The Zimmerman Question

February 26, 2012 is a day many people will long remember. It is the day one life was snuffed out, and another’s changed forever.  Regardless of the legal outcome of the ensuing debacle, the killing of Trayvon Martin should serve as a prime example of the old adage, the road to hell is paved with good intentions.

The purpose of this post is not to debate the claims and counter claims being made in the media.  At its most basic level, the issue is not whether George Zimmerman was a White Hispanic racist or a well-meaning neighborhood watch commander who acted in self-defense.  Whatever the motivation, Zimmerman’s actions should be a glaring warning sign to anyone considering taking on the role of neighborhood protector, pseudo police officer or local hero.

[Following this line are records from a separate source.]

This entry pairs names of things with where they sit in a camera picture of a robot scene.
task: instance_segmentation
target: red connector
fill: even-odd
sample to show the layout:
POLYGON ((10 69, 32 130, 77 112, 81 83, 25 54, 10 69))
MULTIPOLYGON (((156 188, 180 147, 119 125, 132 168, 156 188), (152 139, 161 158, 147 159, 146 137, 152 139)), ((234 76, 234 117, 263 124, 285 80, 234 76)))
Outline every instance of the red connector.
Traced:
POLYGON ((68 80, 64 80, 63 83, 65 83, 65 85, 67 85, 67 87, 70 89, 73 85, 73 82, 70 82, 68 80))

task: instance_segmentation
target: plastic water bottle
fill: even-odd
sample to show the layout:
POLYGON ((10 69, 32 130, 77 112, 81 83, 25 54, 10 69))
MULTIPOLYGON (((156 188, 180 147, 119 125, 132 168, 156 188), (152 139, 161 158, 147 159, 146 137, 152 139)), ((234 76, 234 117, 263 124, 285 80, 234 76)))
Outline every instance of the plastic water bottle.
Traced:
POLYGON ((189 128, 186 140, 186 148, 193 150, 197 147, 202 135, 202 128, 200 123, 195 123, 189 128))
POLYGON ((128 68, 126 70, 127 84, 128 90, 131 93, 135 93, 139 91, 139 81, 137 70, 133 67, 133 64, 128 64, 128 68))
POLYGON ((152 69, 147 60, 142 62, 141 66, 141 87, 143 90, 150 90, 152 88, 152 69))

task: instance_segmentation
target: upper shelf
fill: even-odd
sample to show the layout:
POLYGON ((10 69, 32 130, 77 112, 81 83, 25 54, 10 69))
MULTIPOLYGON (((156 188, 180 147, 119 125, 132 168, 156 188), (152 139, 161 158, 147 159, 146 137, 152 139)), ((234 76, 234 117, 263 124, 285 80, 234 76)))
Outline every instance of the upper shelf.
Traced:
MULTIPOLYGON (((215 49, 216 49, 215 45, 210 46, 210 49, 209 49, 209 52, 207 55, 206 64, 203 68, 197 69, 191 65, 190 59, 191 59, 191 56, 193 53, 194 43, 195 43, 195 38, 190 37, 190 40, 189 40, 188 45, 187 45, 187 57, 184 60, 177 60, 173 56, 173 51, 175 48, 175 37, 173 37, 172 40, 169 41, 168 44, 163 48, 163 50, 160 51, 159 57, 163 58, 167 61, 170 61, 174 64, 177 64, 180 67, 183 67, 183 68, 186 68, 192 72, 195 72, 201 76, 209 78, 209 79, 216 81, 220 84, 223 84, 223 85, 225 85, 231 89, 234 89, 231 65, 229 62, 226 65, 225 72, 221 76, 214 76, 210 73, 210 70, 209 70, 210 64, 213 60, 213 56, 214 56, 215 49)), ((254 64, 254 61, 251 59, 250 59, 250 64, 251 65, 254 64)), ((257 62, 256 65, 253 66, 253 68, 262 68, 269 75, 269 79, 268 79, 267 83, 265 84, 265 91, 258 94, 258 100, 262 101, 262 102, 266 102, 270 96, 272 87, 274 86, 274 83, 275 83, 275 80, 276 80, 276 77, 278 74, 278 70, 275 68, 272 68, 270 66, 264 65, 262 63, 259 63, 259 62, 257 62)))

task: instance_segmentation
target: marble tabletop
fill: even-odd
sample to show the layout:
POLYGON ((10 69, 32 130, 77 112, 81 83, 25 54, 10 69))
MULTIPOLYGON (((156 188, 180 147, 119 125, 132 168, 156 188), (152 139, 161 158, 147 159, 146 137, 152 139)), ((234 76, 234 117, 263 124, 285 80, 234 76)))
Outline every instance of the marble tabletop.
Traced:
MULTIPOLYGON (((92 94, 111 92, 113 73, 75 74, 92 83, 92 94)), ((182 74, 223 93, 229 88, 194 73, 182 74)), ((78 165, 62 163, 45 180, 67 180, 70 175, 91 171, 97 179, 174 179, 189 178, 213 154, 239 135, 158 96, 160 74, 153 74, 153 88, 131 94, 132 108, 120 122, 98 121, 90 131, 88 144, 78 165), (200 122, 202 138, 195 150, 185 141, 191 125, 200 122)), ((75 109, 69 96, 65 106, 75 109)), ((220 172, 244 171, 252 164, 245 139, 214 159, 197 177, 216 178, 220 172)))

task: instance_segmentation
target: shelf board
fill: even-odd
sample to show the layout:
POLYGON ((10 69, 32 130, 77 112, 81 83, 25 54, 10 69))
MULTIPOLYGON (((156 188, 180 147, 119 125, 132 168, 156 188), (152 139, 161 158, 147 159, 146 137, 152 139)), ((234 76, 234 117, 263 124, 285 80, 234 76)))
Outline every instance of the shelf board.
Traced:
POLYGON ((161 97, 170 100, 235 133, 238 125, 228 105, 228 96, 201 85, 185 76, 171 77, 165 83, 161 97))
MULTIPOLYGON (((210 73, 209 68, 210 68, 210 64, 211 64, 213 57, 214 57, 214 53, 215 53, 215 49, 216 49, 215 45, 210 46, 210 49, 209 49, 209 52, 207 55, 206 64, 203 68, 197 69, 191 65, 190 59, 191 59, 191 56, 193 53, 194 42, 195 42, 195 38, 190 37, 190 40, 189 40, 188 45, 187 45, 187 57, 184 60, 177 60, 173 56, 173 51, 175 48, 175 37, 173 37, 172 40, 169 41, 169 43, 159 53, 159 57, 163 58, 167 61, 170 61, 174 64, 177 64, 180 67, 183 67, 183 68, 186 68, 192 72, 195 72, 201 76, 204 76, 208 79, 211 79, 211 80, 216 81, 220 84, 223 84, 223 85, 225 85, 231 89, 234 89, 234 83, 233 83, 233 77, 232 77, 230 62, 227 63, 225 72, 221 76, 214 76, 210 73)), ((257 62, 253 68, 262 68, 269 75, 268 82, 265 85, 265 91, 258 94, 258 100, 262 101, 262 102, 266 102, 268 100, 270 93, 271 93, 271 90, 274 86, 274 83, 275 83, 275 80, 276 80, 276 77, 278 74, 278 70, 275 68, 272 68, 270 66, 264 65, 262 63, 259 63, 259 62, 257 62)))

George Zimmerman’s life will never be the same.  Regardless of the outcome of the investigations, inquiries and charges, should any be filed, he will forever be known as a man who killed an unarmed teenager.  If he avoids criminal prosecution and conviction, he will still face potential civil prosecution, and will be despised by many people.  That is the potential reward for anyone who acts in a similar fashion.

To be as polite about it as possible, what Zimmerman did was stupid. There is no excusing the stupidity of his actions.  One can understand that he was frustrated and concerned about the perceived lack of police protection in his area.  One can understand that he would be especially vigilant when it came to suspicious activities near his home.  However, making the conscious decision to confront a suspicious person under circumstances like the ones reported in this case is simply foolish, at best. It is not the act of a hero.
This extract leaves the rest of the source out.